> **Your task**:
Show each line from the listing that includes the word "robot".

> **The input**:
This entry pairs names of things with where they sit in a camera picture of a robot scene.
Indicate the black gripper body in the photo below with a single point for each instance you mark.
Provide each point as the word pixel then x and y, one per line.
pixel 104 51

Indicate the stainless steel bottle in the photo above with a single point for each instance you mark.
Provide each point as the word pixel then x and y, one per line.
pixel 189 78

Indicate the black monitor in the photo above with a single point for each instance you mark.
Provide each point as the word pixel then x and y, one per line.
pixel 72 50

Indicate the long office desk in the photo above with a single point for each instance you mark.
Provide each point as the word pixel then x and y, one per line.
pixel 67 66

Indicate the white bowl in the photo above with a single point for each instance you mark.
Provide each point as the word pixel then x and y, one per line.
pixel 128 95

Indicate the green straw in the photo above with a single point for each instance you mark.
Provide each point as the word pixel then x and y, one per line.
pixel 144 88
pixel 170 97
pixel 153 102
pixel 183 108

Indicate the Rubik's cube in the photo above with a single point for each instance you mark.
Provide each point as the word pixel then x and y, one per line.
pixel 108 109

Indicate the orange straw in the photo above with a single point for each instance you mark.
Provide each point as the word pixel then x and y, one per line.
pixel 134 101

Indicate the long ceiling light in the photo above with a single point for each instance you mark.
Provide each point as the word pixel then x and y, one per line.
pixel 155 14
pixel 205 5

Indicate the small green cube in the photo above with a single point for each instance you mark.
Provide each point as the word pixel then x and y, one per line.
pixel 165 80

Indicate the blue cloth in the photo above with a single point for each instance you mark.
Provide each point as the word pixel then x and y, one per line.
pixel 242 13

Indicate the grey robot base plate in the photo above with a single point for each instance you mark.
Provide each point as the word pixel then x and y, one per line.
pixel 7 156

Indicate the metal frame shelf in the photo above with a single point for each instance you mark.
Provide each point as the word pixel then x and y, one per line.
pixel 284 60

> **Task answer**:
This entry pairs names of things with where they sit in a camera picture of a robot scene.
Indicate the grey robot base plate in the photo above with a single point for each instance you mark.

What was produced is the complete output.